YOUR TASK: Reproduce the records below in their entirety, exactly as shown.

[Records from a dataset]
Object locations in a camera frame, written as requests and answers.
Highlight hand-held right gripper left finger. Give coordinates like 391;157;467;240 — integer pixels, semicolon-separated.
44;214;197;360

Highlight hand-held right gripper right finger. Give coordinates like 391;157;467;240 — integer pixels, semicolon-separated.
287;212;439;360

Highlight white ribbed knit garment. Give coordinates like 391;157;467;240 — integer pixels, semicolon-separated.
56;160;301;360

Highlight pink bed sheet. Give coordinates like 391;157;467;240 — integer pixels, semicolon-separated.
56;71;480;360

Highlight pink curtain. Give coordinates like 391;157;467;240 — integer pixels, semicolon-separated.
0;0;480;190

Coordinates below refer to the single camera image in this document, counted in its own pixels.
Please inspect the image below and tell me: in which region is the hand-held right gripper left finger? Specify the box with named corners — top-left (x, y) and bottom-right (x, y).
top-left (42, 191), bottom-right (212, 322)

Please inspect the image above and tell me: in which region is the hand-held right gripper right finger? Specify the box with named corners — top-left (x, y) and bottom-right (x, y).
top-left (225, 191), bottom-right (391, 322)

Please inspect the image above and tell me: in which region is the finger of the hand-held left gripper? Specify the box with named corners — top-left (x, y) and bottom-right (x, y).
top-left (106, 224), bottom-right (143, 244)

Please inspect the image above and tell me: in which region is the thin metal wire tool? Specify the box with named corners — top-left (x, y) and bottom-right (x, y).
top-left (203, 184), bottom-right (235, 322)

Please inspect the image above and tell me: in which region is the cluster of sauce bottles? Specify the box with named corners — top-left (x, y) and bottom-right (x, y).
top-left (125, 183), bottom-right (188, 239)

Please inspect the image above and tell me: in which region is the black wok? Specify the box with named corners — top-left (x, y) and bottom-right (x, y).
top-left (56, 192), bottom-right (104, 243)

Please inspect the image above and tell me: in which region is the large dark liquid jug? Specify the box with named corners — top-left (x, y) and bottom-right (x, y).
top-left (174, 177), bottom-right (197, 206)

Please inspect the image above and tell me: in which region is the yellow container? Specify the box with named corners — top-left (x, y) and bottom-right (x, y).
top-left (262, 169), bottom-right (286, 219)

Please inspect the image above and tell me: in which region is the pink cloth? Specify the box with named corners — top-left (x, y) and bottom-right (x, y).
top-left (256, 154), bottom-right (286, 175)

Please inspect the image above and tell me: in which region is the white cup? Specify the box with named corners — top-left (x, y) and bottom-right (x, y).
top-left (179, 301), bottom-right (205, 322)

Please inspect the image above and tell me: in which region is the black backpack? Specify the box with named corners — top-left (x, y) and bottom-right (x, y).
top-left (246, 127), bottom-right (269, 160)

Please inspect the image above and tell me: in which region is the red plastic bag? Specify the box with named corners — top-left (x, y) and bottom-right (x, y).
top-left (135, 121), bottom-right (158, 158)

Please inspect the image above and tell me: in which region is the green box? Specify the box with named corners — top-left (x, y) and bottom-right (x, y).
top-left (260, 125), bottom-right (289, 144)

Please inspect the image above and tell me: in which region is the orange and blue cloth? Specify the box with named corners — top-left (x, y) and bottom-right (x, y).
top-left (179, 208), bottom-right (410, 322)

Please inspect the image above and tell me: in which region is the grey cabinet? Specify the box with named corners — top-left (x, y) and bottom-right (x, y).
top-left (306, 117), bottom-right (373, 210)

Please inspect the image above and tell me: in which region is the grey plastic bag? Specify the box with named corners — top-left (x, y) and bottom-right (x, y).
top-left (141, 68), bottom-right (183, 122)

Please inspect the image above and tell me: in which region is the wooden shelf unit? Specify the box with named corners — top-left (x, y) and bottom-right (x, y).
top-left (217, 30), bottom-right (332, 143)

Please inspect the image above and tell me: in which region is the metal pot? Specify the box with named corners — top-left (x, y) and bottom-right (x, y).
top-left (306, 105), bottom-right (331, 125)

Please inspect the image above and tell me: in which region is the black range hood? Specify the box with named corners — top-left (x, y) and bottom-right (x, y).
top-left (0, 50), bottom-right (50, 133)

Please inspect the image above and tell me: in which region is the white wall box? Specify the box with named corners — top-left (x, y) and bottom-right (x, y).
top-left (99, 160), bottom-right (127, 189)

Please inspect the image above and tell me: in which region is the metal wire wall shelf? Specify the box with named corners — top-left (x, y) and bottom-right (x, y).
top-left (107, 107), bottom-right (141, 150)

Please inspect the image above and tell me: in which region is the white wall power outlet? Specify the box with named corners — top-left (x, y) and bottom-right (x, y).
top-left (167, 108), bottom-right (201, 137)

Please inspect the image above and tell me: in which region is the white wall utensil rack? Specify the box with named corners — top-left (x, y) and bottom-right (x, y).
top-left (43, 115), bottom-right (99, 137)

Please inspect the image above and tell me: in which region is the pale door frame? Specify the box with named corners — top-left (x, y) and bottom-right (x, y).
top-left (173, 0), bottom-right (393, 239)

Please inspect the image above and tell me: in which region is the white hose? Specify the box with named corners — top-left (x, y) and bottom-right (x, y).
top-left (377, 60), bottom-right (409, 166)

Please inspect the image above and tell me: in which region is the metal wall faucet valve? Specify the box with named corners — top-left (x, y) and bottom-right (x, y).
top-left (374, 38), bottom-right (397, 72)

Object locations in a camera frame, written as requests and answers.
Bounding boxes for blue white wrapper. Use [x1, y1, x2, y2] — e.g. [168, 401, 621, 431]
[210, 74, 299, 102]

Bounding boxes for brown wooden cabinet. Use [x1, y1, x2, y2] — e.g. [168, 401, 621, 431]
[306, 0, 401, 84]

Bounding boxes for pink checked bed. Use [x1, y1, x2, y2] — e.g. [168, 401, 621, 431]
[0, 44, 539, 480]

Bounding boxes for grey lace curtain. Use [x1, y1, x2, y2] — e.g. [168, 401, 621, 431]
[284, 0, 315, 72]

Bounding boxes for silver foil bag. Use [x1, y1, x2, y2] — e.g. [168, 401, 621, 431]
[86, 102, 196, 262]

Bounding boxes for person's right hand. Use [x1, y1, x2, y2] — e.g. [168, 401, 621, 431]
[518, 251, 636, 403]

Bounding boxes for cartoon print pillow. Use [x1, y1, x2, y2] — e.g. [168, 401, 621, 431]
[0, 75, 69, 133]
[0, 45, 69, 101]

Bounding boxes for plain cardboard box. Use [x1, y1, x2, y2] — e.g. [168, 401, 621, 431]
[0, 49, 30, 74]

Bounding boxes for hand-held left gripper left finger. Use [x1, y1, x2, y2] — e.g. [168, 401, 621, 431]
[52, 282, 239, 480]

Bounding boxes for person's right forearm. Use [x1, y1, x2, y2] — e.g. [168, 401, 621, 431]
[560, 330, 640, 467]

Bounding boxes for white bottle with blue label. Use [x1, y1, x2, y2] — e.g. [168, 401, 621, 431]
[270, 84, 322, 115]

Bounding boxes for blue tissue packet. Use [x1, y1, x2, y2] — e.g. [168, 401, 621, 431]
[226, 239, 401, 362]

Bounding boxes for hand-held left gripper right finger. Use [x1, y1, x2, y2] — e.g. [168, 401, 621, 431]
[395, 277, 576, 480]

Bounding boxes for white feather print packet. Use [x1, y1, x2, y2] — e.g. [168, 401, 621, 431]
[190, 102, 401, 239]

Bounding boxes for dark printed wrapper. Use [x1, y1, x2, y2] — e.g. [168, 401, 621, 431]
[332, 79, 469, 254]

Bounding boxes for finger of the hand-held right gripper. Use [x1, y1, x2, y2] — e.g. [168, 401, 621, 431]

SOLUTION TO THIS PROBLEM:
Object locations in a camera frame, written as requests and answers.
Highlight hand-held right gripper left finger. Give coordinates like 391;157;467;240 — integer pixels, semicolon-separated.
44;214;197;360

Highlight hand-held right gripper right finger. Give coordinates like 391;157;467;240 — integer pixels, semicolon-separated.
287;212;439;360

Highlight white ribbed knit garment. Give coordinates like 391;157;467;240 — integer pixels, semicolon-separated.
56;160;301;360

Highlight pink bed sheet. Give coordinates like 391;157;467;240 — integer pixels, semicolon-separated.
56;71;480;360

Highlight pink curtain. Give coordinates like 391;157;467;240 — integer pixels, semicolon-separated.
0;0;480;190

Coordinates below refer to the single camera image in this document, counted in its own pixels.
Please inspect the image below and tell me: in which region is the hand-held right gripper left finger? Specify the box with named corners — top-left (x, y) and bottom-right (x, y).
top-left (42, 191), bottom-right (212, 322)

Please inspect the image above and tell me: in which region is the hand-held right gripper right finger? Specify the box with named corners — top-left (x, y) and bottom-right (x, y).
top-left (225, 191), bottom-right (391, 322)

Please inspect the image above and tell me: in which region is the finger of the hand-held left gripper? Specify the box with named corners — top-left (x, y) and bottom-right (x, y).
top-left (106, 224), bottom-right (143, 244)

Please inspect the image above and tell me: in which region is the thin metal wire tool? Specify the box with named corners — top-left (x, y) and bottom-right (x, y).
top-left (203, 184), bottom-right (235, 322)

Please inspect the image above and tell me: in which region is the cluster of sauce bottles? Specify the box with named corners — top-left (x, y) and bottom-right (x, y).
top-left (125, 183), bottom-right (188, 239)

Please inspect the image above and tell me: in which region is the black wok? Specify the box with named corners — top-left (x, y) and bottom-right (x, y).
top-left (56, 192), bottom-right (104, 243)

Please inspect the image above and tell me: in which region is the large dark liquid jug? Specify the box with named corners — top-left (x, y) and bottom-right (x, y).
top-left (174, 177), bottom-right (197, 206)

Please inspect the image above and tell me: in which region is the yellow container? Specify the box with named corners — top-left (x, y) and bottom-right (x, y).
top-left (262, 169), bottom-right (286, 219)

Please inspect the image above and tell me: in which region is the pink cloth? Specify the box with named corners — top-left (x, y) and bottom-right (x, y).
top-left (256, 154), bottom-right (286, 175)

Please inspect the image above and tell me: in which region is the white cup? Specify the box with named corners — top-left (x, y) and bottom-right (x, y).
top-left (179, 301), bottom-right (205, 322)

Please inspect the image above and tell me: in which region is the black backpack? Specify the box with named corners — top-left (x, y) and bottom-right (x, y).
top-left (246, 127), bottom-right (269, 160)

Please inspect the image above and tell me: in which region is the red plastic bag? Specify the box with named corners — top-left (x, y) and bottom-right (x, y).
top-left (135, 121), bottom-right (158, 158)

Please inspect the image above and tell me: in which region is the green box? Specify the box with named corners — top-left (x, y) and bottom-right (x, y).
top-left (260, 125), bottom-right (289, 144)

Please inspect the image above and tell me: in which region is the orange and blue cloth? Specify the box with named corners — top-left (x, y) and bottom-right (x, y).
top-left (179, 208), bottom-right (410, 322)

Please inspect the image above and tell me: in which region is the grey cabinet? Specify the box with named corners — top-left (x, y) and bottom-right (x, y).
top-left (306, 117), bottom-right (373, 210)

Please inspect the image above and tell me: in which region is the grey plastic bag? Specify the box with named corners — top-left (x, y) and bottom-right (x, y).
top-left (141, 68), bottom-right (183, 122)

Please inspect the image above and tell me: in which region is the wooden shelf unit? Specify the box with named corners — top-left (x, y) and bottom-right (x, y).
top-left (217, 30), bottom-right (332, 143)

Please inspect the image above and tell me: in which region is the metal pot? Specify the box with named corners — top-left (x, y) and bottom-right (x, y).
top-left (306, 105), bottom-right (331, 125)

Please inspect the image above and tell me: in which region is the black range hood? Specify the box with named corners — top-left (x, y) and bottom-right (x, y).
top-left (0, 50), bottom-right (50, 133)

Please inspect the image above and tell me: in which region is the white wall box? Specify the box with named corners — top-left (x, y) and bottom-right (x, y).
top-left (99, 160), bottom-right (127, 189)

Please inspect the image above and tell me: in which region is the metal wire wall shelf? Specify the box with named corners — top-left (x, y) and bottom-right (x, y).
top-left (107, 107), bottom-right (141, 150)

Please inspect the image above and tell me: in which region is the white wall power outlet? Specify the box with named corners — top-left (x, y) and bottom-right (x, y).
top-left (167, 108), bottom-right (201, 137)

Please inspect the image above and tell me: in which region is the white wall utensil rack? Specify the box with named corners — top-left (x, y) and bottom-right (x, y).
top-left (43, 115), bottom-right (99, 137)

Please inspect the image above and tell me: in which region is the pale door frame? Specify the box with named corners — top-left (x, y) and bottom-right (x, y).
top-left (173, 0), bottom-right (393, 239)

Please inspect the image above and tell me: in which region is the white hose? Specify the box with named corners — top-left (x, y) and bottom-right (x, y).
top-left (377, 60), bottom-right (409, 166)

Please inspect the image above and tell me: in which region is the metal wall faucet valve? Specify the box with named corners — top-left (x, y) and bottom-right (x, y).
top-left (374, 38), bottom-right (397, 72)

Object locations in a camera frame, written as requests and answers.
Bounding boxes for blue white wrapper. Use [x1, y1, x2, y2] — e.g. [168, 401, 621, 431]
[210, 74, 299, 102]

Bounding boxes for brown wooden cabinet. Use [x1, y1, x2, y2] — e.g. [168, 401, 621, 431]
[306, 0, 401, 84]

Bounding boxes for pink checked bed. Use [x1, y1, x2, y2] — e.g. [168, 401, 621, 431]
[0, 44, 539, 480]

Bounding boxes for grey lace curtain. Use [x1, y1, x2, y2] — e.g. [168, 401, 621, 431]
[284, 0, 315, 72]

Bounding boxes for silver foil bag. Use [x1, y1, x2, y2] — e.g. [168, 401, 621, 431]
[86, 102, 196, 262]

Bounding boxes for person's right hand. Use [x1, y1, x2, y2] — e.g. [168, 401, 621, 431]
[518, 251, 636, 403]

Bounding boxes for cartoon print pillow. Use [x1, y1, x2, y2] — e.g. [168, 401, 621, 431]
[0, 75, 69, 133]
[0, 45, 69, 101]

Bounding boxes for plain cardboard box. Use [x1, y1, x2, y2] — e.g. [168, 401, 621, 431]
[0, 49, 30, 74]

Bounding boxes for hand-held left gripper left finger. Use [x1, y1, x2, y2] — e.g. [168, 401, 621, 431]
[52, 282, 239, 480]

Bounding boxes for person's right forearm. Use [x1, y1, x2, y2] — e.g. [168, 401, 621, 431]
[560, 330, 640, 467]

Bounding boxes for white bottle with blue label. Use [x1, y1, x2, y2] — e.g. [168, 401, 621, 431]
[270, 84, 322, 115]

Bounding boxes for blue tissue packet. Use [x1, y1, x2, y2] — e.g. [168, 401, 621, 431]
[226, 239, 401, 362]

Bounding boxes for hand-held left gripper right finger. Use [x1, y1, x2, y2] — e.g. [168, 401, 621, 431]
[395, 277, 576, 480]

Bounding boxes for white feather print packet. Use [x1, y1, x2, y2] — e.g. [168, 401, 621, 431]
[190, 102, 401, 239]

Bounding boxes for dark printed wrapper. Use [x1, y1, x2, y2] — e.g. [168, 401, 621, 431]
[332, 79, 469, 254]

Bounding boxes for finger of the hand-held right gripper. Use [x1, y1, x2, y2] — e.g. [168, 401, 621, 431]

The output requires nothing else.